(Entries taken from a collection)
Segment Open

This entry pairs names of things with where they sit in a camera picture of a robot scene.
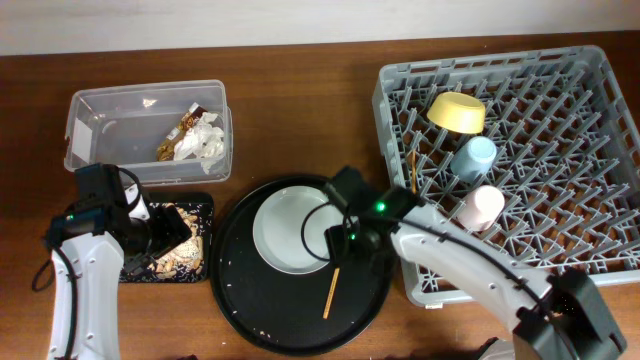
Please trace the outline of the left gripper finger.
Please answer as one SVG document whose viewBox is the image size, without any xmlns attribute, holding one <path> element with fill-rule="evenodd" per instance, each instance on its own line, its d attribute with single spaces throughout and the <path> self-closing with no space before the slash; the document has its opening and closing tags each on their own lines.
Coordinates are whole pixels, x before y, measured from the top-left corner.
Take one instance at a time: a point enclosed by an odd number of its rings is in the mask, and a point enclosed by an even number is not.
<svg viewBox="0 0 640 360">
<path fill-rule="evenodd" d="M 157 251 L 146 252 L 125 252 L 124 265 L 122 271 L 124 273 L 141 273 L 159 257 Z"/>
<path fill-rule="evenodd" d="M 153 250 L 171 250 L 192 236 L 190 227 L 174 205 L 155 208 L 150 228 Z"/>
</svg>

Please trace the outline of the food scraps and shells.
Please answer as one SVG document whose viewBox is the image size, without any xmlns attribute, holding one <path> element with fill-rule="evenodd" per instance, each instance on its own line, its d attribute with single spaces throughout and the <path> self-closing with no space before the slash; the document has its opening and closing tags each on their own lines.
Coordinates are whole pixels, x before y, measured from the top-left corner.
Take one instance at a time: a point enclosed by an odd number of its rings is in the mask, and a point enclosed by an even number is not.
<svg viewBox="0 0 640 360">
<path fill-rule="evenodd" d="M 155 260 L 144 272 L 132 275 L 122 272 L 122 283 L 197 283 L 206 277 L 205 247 L 211 241 L 211 203 L 152 203 L 177 207 L 192 236 L 163 257 Z"/>
</svg>

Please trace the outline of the brown snack wrapper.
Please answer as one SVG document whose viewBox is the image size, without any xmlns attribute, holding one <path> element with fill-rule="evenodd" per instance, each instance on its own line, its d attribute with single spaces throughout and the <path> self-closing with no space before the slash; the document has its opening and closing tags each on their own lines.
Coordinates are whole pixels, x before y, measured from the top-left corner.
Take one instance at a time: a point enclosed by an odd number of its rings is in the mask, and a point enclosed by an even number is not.
<svg viewBox="0 0 640 360">
<path fill-rule="evenodd" d="M 197 103 L 193 103 L 189 110 L 179 120 L 177 125 L 166 135 L 162 143 L 156 149 L 157 161 L 168 161 L 174 156 L 176 144 L 184 138 L 186 132 L 193 128 L 206 112 L 206 109 Z"/>
</svg>

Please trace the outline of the white napkin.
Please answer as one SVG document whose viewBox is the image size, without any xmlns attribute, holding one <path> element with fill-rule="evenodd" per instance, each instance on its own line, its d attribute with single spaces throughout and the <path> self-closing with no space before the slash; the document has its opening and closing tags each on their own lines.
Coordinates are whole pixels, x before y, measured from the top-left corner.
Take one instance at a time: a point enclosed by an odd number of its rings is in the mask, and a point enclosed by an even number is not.
<svg viewBox="0 0 640 360">
<path fill-rule="evenodd" d="M 184 160 L 194 155 L 198 159 L 204 159 L 201 166 L 209 174 L 211 167 L 222 158 L 225 150 L 225 132 L 213 125 L 216 120 L 221 119 L 218 113 L 204 112 L 195 126 L 174 146 L 173 160 Z"/>
</svg>

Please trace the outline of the pink plastic cup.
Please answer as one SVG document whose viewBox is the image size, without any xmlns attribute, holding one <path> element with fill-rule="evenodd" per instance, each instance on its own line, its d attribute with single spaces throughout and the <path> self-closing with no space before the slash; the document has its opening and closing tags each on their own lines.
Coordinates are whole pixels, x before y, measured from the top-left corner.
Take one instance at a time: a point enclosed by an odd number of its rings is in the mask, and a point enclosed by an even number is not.
<svg viewBox="0 0 640 360">
<path fill-rule="evenodd" d="M 463 199 L 463 202 L 464 206 L 456 215 L 456 219 L 464 228 L 474 232 L 490 228 L 505 207 L 502 192 L 490 185 L 476 188 Z"/>
</svg>

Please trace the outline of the blue plastic cup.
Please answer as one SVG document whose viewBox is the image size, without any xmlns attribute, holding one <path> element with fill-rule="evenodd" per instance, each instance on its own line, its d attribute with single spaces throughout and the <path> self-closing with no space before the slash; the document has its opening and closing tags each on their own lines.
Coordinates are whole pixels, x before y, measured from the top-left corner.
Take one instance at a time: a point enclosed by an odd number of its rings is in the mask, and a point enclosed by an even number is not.
<svg viewBox="0 0 640 360">
<path fill-rule="evenodd" d="M 476 136 L 454 155 L 450 169 L 460 181 L 473 183 L 491 169 L 496 156 L 494 142 L 488 137 Z"/>
</svg>

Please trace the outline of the yellow bowl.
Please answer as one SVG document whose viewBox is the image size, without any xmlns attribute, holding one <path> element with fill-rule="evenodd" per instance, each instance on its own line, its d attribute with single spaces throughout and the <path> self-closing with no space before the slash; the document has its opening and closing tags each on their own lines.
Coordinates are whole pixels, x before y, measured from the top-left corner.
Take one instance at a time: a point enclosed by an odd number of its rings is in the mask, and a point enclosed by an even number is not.
<svg viewBox="0 0 640 360">
<path fill-rule="evenodd" d="M 427 118 L 437 126 L 462 134 L 483 131 L 485 105 L 477 98 L 459 92 L 439 94 L 427 112 Z"/>
</svg>

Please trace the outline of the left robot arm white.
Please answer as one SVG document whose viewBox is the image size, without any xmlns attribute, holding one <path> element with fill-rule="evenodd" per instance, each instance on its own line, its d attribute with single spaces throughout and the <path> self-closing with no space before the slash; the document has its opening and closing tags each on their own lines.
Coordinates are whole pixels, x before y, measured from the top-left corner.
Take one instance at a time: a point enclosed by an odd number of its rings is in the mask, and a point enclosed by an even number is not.
<svg viewBox="0 0 640 360">
<path fill-rule="evenodd" d="M 118 286 L 191 236 L 172 206 L 152 208 L 131 171 L 96 163 L 75 172 L 79 199 L 45 235 L 54 267 L 50 359 L 117 359 Z"/>
</svg>

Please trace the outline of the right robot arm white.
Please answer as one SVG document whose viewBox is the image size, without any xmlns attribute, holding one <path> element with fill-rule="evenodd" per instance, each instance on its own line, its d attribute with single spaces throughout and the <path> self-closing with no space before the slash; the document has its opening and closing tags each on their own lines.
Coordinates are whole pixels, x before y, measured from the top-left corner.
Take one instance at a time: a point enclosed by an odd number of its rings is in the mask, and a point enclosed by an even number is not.
<svg viewBox="0 0 640 360">
<path fill-rule="evenodd" d="M 626 339 L 586 273 L 555 275 L 520 262 L 406 188 L 377 191 L 352 167 L 323 191 L 344 217 L 347 240 L 433 270 L 501 321 L 511 340 L 489 340 L 480 358 L 613 360 L 625 352 Z"/>
</svg>

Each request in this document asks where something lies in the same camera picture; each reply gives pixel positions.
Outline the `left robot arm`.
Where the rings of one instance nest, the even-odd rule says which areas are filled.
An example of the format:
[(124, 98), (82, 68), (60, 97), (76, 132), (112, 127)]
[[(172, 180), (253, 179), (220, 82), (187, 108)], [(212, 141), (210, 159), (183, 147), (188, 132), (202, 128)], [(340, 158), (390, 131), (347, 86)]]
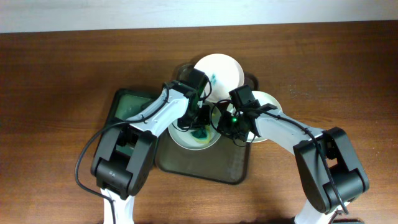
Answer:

Segment Closed

Exercise instructions: Set down exactly the lines running from the beginning of the entries above to the line that contains "Please trace the outline of the food", including both, and leave out pictures.

Reply to the exercise:
This entry pairs names of things with where they sit in a camera picture of a robot scene.
Please trace the outline of the left gripper finger.
Please answer as one SVG document whose viewBox is the image size, without any xmlns attribute, holding one <path> element with fill-rule="evenodd" per instance, each instance on its own line, its d attribute with single spaces throughout and the <path> self-closing with no space before the slash; the document has its opening and closing tags each on their own lines.
Coordinates are whole pixels, x before y, measured from the top-left corner.
Take one instance at a time: a point enclosed by an odd number of its rings is in the mask, and a point enclosed by an even number is not.
<svg viewBox="0 0 640 360">
<path fill-rule="evenodd" d="M 157 251 L 146 252 L 125 252 L 124 265 L 122 271 L 124 273 L 141 273 L 159 257 Z"/>
<path fill-rule="evenodd" d="M 153 250 L 171 250 L 192 236 L 190 227 L 174 205 L 155 208 L 150 228 Z"/>
</svg>

Please trace the outline of the food scraps and shells.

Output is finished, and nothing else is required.